そのため、指導医は下腿の診察を確認しており、まず探すべき所見は紫斑です。
なぜ紫斑が重要か
IgA血管炎では、皮膚、関節、消化管、腎が障害されます。
国試では、次の組合せで問われることが多いです。
- 皮膚:紫斑
- 関節:関節痛、関節腫脹
- 消化管:腹痛、消化管出血
- 腎:血尿、蛋白尿
この問題では、腹痛が主訴で来院していても、下腿の紫斑を取りにいけるかがポイントです。
各選択肢の整理
a 「紫斑の有無を確認します」
正しいです。IgA血管炎で最も重要な皮膚所見です。b 「白斑の有無を確認します」
誤りです。白斑は尋常性白斑などでみられる所見で、この症例とは合いません。c 「静脈瘤の有無を確認します」
誤りです。小児の急性腹痛、関節痛との関連は乏しい所見です。d 「爬行性線状疹の有無を確認します」
誤りです。皮膚幼虫移行症などでみられる所見であり、この症例像とは一致しません。e 「café au lait斑の有無を確認します」
誤りです。
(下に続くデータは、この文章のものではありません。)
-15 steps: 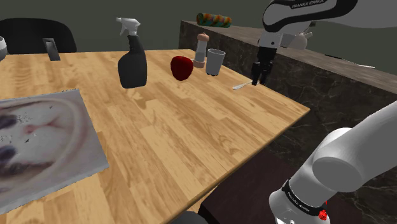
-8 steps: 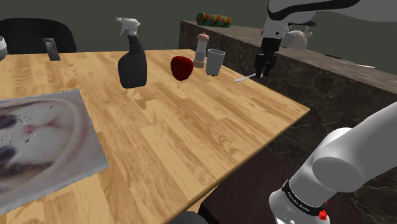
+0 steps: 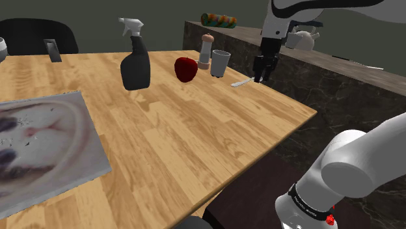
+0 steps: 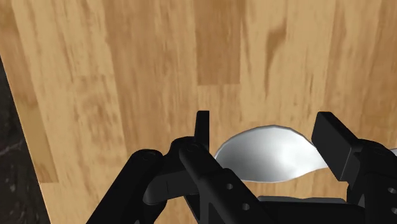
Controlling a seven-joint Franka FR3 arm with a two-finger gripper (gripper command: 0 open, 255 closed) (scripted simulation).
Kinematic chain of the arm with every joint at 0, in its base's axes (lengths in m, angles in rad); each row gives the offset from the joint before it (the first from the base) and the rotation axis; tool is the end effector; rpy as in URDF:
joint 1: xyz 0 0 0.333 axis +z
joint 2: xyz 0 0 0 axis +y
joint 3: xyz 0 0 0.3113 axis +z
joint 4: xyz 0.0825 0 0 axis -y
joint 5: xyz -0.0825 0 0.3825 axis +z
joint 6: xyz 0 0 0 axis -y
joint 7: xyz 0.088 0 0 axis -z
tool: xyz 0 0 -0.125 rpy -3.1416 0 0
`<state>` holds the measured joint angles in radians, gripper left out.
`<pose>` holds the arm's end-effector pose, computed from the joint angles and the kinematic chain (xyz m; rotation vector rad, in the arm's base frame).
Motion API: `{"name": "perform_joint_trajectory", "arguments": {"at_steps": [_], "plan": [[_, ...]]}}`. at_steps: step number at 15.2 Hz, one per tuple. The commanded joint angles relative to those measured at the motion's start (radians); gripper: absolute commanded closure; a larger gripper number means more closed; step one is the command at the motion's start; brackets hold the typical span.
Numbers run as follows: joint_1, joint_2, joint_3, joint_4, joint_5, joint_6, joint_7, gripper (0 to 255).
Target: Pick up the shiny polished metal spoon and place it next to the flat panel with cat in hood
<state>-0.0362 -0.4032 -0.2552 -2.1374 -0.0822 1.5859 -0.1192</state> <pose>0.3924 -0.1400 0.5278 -3.0777 0.2108 0.2365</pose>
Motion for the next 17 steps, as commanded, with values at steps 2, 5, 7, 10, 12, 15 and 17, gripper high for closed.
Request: {"name": "perform_joint_trajectory", "arguments": {"at_steps": [2,5,7,10,12,15,17], "plan": [[0.023,-0.058,0.057,-0.047,0.024,-0.012,0.078,255],[0.048,-0.093,0.113,-0.081,0.055,-0.015,0.152,255],[0.066,-0.111,0.150,-0.098,0.079,-0.016,0.200,255],[0.094,-0.130,0.206,-0.115,0.117,-0.015,0.273,255],[0.113,-0.137,0.244,-0.121,0.144,-0.013,0.321,255],[0.142,-0.138,0.301,-0.122,0.184,-0.007,0.393,255],[0.161,-0.133,0.339,-0.118,0.210,-0.002,0.442,255]]}}
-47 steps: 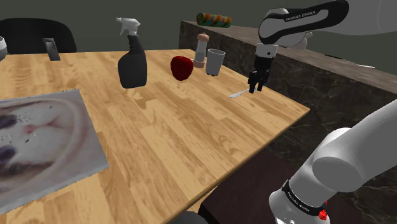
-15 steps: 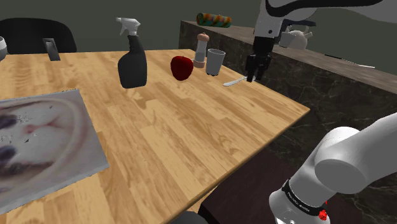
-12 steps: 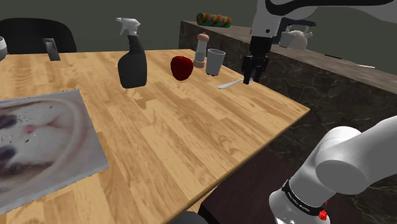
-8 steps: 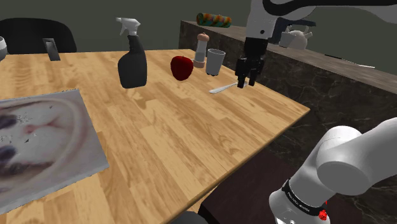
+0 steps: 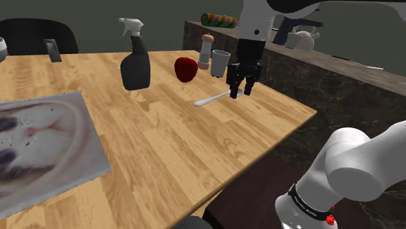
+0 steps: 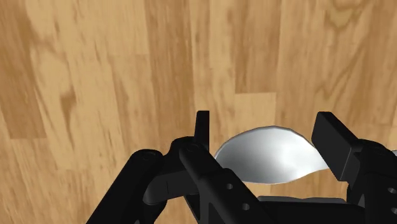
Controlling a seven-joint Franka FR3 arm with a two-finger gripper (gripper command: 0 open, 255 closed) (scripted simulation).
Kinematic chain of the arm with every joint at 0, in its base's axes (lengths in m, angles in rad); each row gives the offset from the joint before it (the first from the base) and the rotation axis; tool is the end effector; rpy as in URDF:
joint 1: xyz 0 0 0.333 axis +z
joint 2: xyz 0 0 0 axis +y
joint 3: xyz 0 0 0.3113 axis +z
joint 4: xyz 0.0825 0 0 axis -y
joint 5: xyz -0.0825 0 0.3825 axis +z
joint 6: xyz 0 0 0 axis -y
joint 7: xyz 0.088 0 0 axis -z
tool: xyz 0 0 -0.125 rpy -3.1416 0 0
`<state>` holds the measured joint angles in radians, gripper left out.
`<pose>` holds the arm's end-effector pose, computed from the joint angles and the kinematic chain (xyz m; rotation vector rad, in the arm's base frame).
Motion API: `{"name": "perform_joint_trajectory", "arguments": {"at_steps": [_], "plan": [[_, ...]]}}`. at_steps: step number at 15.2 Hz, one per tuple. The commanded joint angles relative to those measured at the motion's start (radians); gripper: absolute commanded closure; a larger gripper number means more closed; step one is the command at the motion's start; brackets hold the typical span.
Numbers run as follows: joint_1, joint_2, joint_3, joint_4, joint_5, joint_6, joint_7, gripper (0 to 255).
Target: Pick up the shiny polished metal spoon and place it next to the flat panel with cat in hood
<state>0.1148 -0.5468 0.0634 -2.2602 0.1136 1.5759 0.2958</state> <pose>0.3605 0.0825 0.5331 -3.0788 0.2121 0.2364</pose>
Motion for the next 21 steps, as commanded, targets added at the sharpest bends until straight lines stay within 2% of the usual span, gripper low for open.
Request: {"name": "perform_joint_trajectory", "arguments": {"at_steps": [1,12,21], "plan": [[0.019,0.015,0.040,0.009,0.027,0.011,0.051,255],[0.109,0.136,0.249,0.123,0.132,0.061,0.319,255],[0.164,0.336,0.419,0.315,0.129,0.107,0.556,255]]}}
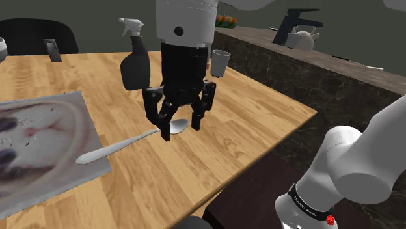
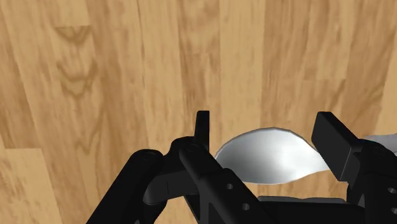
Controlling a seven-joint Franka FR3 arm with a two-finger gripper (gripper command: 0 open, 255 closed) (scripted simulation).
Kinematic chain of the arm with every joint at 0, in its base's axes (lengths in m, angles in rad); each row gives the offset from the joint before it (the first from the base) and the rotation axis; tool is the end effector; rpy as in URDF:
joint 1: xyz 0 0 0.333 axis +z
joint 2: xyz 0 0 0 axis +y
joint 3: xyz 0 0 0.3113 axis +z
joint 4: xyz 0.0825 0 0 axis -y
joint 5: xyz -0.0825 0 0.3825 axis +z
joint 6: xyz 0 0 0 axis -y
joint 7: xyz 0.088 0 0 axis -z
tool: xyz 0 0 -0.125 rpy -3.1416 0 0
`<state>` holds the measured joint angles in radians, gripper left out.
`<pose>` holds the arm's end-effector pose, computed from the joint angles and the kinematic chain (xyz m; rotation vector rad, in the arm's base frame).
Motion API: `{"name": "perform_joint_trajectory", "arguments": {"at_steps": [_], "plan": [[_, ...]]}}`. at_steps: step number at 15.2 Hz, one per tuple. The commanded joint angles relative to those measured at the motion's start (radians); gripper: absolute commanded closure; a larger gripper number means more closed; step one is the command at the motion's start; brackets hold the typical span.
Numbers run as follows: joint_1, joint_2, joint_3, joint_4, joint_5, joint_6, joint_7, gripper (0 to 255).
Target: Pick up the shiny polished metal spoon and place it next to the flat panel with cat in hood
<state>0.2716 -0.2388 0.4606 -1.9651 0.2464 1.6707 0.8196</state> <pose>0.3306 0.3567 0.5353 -3.0796 0.2116 0.2352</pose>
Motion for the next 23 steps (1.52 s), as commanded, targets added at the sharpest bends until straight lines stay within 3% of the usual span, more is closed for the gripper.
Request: {"name": "perform_joint_trajectory", "arguments": {"at_steps": [1,7,23], "plan": [[0.014,0.056,0.040,0.046,-0.012,0.016,0.060,255],[0.080,0.277,0.149,0.260,-0.112,0.026,0.262,255],[0.087,0.292,0.148,0.081,-0.114,0.216,0.242,255]]}}
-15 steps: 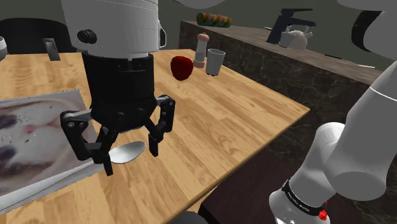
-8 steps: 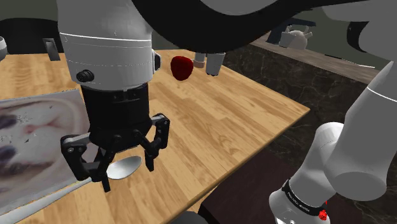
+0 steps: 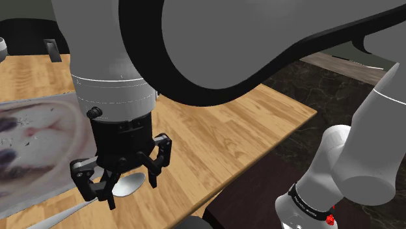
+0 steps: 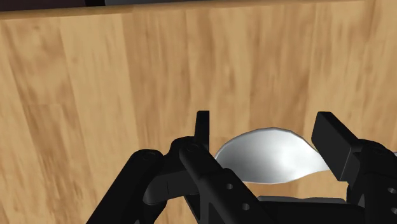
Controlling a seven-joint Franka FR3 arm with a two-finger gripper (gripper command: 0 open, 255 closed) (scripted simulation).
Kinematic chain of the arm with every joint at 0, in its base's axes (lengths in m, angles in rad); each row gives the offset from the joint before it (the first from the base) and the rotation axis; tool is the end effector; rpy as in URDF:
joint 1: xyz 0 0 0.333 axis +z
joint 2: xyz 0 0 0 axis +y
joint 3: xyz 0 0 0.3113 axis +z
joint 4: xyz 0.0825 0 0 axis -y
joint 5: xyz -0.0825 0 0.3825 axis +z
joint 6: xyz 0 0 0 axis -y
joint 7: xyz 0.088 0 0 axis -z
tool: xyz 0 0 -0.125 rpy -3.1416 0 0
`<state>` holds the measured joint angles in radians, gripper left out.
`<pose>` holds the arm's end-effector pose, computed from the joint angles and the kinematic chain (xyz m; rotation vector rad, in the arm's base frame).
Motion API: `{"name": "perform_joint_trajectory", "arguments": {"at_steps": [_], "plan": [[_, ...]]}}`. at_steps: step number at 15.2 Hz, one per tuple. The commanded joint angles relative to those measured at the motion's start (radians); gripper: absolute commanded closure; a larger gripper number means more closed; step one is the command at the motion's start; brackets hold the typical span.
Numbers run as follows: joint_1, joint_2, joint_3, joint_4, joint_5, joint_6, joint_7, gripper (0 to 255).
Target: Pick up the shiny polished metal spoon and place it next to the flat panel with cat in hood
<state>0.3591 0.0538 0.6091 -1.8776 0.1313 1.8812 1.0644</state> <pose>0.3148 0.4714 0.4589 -3.0784 0.2143 0.2372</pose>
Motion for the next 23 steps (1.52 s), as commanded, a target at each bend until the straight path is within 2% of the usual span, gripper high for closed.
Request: {"name": "perform_joint_trajectory", "arguments": {"at_steps": [1,7,8,13,17,23], "plan": [[-0.001,-0.001,-0.001,-0.006,0.001,0.006,-0.003,255],[-0.001,-0.001,-0.001,-0.006,0.001,0.006,-0.003,255],[-0.001,-0.001,-0.001,-0.006,0.001,0.006,-0.003,0],[-0.001,-0.001,-0.001,-0.006,0.001,0.006,-0.003,0],[-0.010,-0.009,-0.008,0.112,0.001,-0.120,-0.003,0],[-0.010,-0.009,-0.008,0.112,0.001,-0.120,-0.003,0]]}}
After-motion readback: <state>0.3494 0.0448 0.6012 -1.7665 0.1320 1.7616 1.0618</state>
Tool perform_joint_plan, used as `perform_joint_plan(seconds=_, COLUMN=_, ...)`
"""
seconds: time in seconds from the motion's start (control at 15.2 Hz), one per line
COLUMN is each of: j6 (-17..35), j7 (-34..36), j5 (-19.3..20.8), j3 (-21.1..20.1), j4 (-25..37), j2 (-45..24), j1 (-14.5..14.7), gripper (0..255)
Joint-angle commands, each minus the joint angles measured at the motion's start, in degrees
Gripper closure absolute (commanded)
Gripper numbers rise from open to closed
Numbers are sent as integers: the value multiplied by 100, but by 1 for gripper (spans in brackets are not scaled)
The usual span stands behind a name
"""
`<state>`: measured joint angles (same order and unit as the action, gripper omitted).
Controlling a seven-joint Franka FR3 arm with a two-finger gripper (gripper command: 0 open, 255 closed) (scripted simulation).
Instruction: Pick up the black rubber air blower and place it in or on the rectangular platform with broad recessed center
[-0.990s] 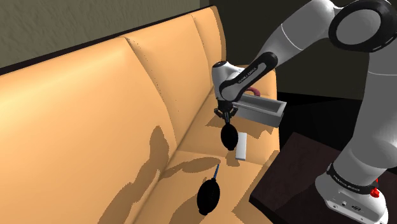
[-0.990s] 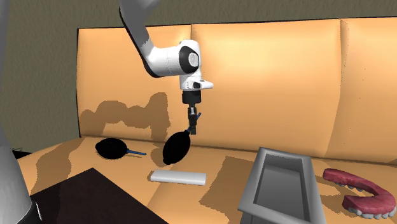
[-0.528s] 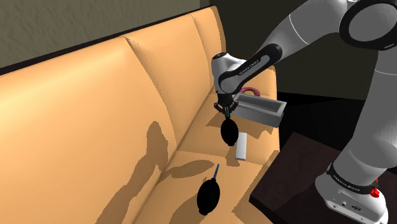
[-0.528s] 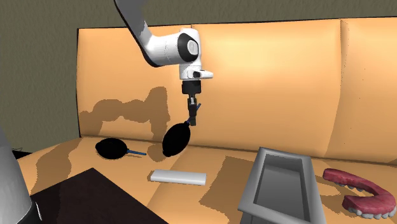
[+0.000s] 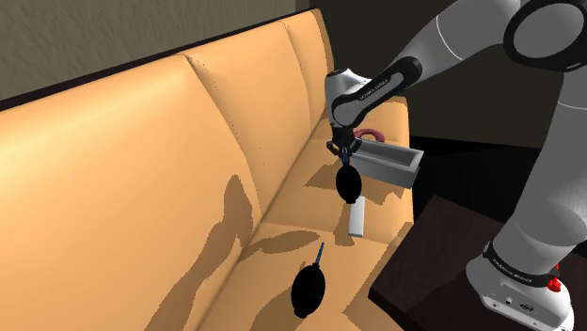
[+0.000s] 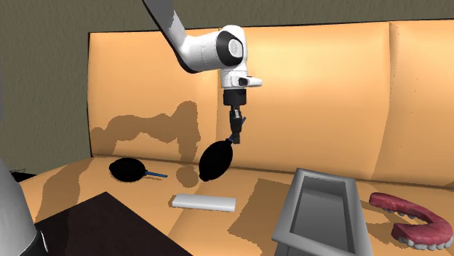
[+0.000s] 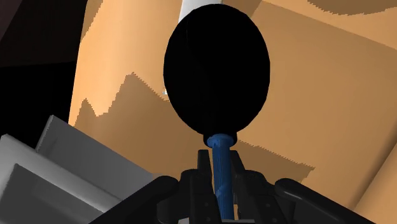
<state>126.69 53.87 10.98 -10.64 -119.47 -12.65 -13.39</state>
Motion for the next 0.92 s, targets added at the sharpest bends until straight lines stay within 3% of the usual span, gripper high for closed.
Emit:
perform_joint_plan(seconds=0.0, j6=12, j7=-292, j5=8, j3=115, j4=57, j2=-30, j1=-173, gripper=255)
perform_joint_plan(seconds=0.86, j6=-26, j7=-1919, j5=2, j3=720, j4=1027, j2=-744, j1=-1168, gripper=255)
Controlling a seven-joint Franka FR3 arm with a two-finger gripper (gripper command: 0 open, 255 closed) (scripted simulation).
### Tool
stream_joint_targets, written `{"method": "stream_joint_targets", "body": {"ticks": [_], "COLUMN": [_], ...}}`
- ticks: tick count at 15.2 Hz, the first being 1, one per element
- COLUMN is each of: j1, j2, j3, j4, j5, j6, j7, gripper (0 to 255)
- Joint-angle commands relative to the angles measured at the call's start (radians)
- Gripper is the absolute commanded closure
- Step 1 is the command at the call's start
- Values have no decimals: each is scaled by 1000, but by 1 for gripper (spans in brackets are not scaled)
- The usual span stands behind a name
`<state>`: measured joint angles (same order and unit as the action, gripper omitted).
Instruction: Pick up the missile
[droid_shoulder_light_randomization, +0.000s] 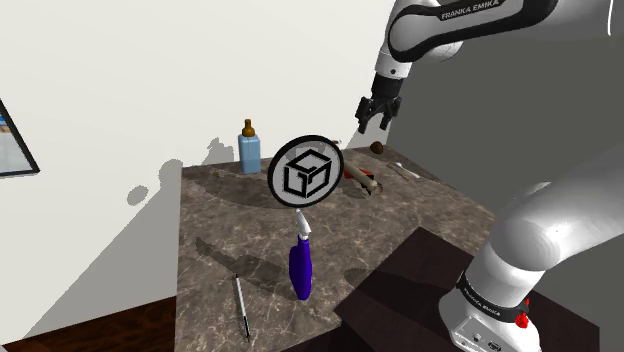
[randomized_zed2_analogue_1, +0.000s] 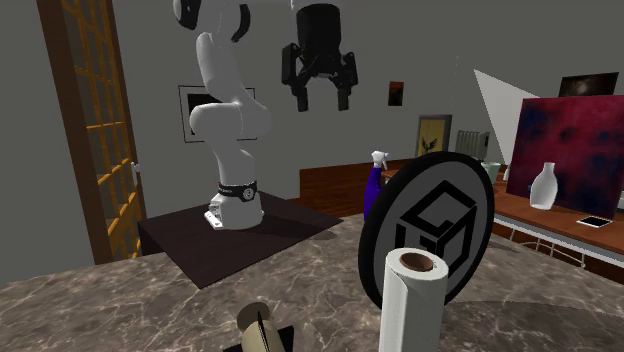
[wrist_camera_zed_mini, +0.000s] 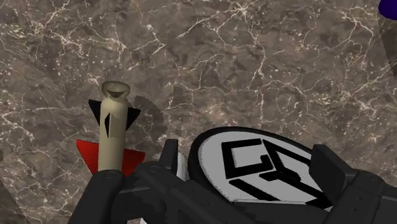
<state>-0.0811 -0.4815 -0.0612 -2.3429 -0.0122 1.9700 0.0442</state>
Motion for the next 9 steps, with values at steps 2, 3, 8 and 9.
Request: {"method": "stream_joint_targets", "body": {"ticks": [2,3,8,9], "j1": [-14,-19,-42,-47], "j2": [93,125,293,328], "j3": [-25,-34,-77,-85], "j4": [11,18,72,85], "j5": [-5,-6,-2,1], "j6": [63,81,162,177], "j7": [-18,-25,-63,-71], "gripper": [0,0,0,0]}}
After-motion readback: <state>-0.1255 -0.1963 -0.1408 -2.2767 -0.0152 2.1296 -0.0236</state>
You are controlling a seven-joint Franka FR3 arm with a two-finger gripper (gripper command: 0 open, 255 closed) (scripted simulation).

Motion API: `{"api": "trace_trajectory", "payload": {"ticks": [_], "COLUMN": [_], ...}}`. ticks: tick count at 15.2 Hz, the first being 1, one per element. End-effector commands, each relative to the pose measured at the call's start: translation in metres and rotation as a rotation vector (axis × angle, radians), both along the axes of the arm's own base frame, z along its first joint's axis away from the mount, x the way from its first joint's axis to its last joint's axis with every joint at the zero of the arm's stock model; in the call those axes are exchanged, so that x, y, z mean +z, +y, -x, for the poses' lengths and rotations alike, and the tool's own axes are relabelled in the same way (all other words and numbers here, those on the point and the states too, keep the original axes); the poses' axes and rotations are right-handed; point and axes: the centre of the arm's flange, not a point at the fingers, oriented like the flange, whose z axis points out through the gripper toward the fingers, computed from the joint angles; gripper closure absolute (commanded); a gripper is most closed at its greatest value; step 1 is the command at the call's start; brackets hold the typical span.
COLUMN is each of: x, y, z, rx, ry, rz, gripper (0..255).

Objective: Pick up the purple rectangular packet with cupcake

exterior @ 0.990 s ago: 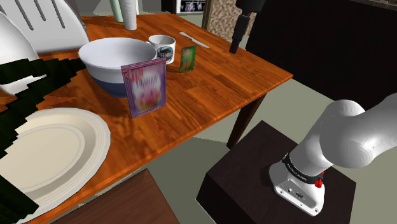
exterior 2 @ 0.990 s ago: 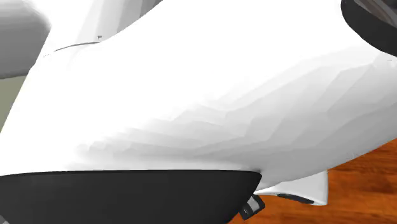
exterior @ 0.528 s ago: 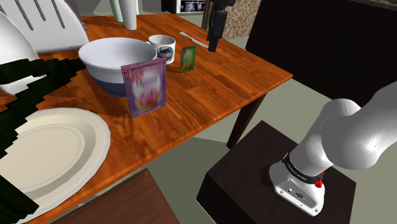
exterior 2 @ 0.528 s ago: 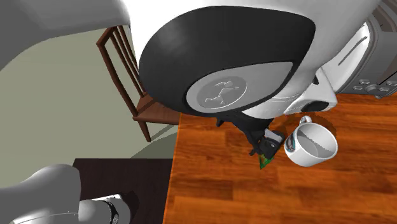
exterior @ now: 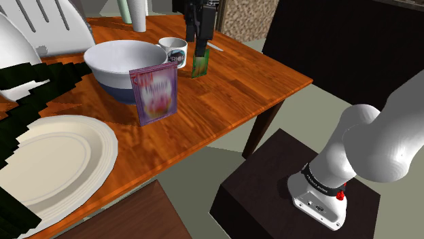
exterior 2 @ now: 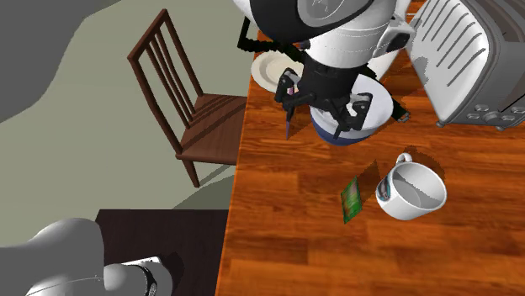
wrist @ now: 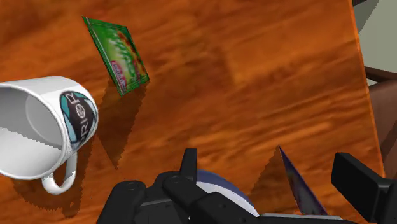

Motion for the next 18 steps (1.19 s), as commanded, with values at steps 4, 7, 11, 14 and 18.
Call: {"api": "trace_trajectory", "payload": {"ticks": [4,7,11,14,18], "x": [0.004,0.008,-0.008,-0.024,-0.032], "y": [0.066,0.103,0.107,0.107,0.108], "z": [0.012,0.026,0.027,0.027,0.028], "rx": [0.214,0.340,0.353,0.353,0.353], "ry": [-0.005,-0.009,-0.009,-0.009,-0.009], "rz": [0.010,0.017,0.017,0.017,0.017], "gripper": [0,0,0,0,255]}}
神経線維腫症などでみられる色素斑で、今回の急性症状とは関係しません。
ひっかけポイント
体幹に発疹がないと聞くと、皮疹がないと思い込みやすいですが、IgA血管炎の皮疹は下肢優位です。
そのため、体幹だけでなく下腿を診ることが重要です。
覚えるポイント
小児で上気道感染後の腹痛と関節痛があれば、まずIgA血管炎を考え、下腿の紫斑を確認します。